The new tower replaces patient rooms in the older South Tower, built in the early 1980s. Administrative functions will be moved into the older tower.
Aaron paid special recognition to Roy Hearnsburger, president of the Northeast Hospital Authority, and the authority directors for their efforts in keeping the Memorial Hermann facility in Humble.
“Roy, you and the authority have played such a large role in the growth of this campus,” the mayor said. “The community owes you a debt of gratitude that we can never repay. Thank you.”
Aaron cited the City of Humble’s close relationship with Memorial Hermann while introducing CEO Josh Urban.
“Thank you for what you’re building,” the mayor said to the Memorial Hermann officials as more than 200 business and community leaders, employees and medical staff packed into the hospital’s community events room. “You have been a good partner in bringing quality health care to Humble.”
“This year is a milestone for us,” Urban said during the ceremony, “the 10th year of our partnership with the City of Humble, the 100th anniversary of Memorial Hermann, and the 40th anniversary of the Northeast campus.”
The Northeast campus opened its doors as Northeast Medical Center Hospital on October 2, 1977. The authority leased the hospital to Memorial Hermann on January 1, 2007 and Memorial Hermann purchased the campus from the Northeast Hospital Authority in May 2016.
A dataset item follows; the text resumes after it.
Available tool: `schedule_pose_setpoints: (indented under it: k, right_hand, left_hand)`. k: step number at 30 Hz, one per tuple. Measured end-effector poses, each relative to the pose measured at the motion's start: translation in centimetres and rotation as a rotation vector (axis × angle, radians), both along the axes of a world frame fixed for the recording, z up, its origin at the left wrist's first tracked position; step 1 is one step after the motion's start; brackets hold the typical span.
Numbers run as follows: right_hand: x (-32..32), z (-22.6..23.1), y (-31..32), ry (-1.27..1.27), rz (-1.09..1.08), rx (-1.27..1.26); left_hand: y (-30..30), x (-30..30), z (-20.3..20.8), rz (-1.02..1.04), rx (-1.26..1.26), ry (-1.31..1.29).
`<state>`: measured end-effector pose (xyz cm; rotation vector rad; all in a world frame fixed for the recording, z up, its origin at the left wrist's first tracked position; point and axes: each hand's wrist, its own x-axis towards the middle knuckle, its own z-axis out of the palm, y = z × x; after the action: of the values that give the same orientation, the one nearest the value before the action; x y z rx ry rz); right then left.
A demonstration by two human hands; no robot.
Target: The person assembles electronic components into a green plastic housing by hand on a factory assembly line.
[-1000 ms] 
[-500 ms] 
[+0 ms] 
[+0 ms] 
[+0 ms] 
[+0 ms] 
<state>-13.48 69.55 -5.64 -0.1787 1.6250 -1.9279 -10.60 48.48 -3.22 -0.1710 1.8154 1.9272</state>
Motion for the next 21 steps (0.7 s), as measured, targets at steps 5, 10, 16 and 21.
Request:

The $70-million patient tower is just a portion of Memorial Hermann’s $125 million commitment to the Lake Houston community. Urban said the Gulf Coast’s largest not-for-profit system also plans to create 240 employee parking spots on a landscaped surface lot just off the Interstate 69 feeder road. The new employee lot will allow for more and convenient parking for patients and visitors.
According to Urban, Memorial Hermann will also begin building a second 100,000-square foot physicians' office building this summer, will increase the capabilities of the campus central plant, will expand and upgrade the women’s center and neonatal intensive care unit, and will renovate and upgrade the east entrance of the campus.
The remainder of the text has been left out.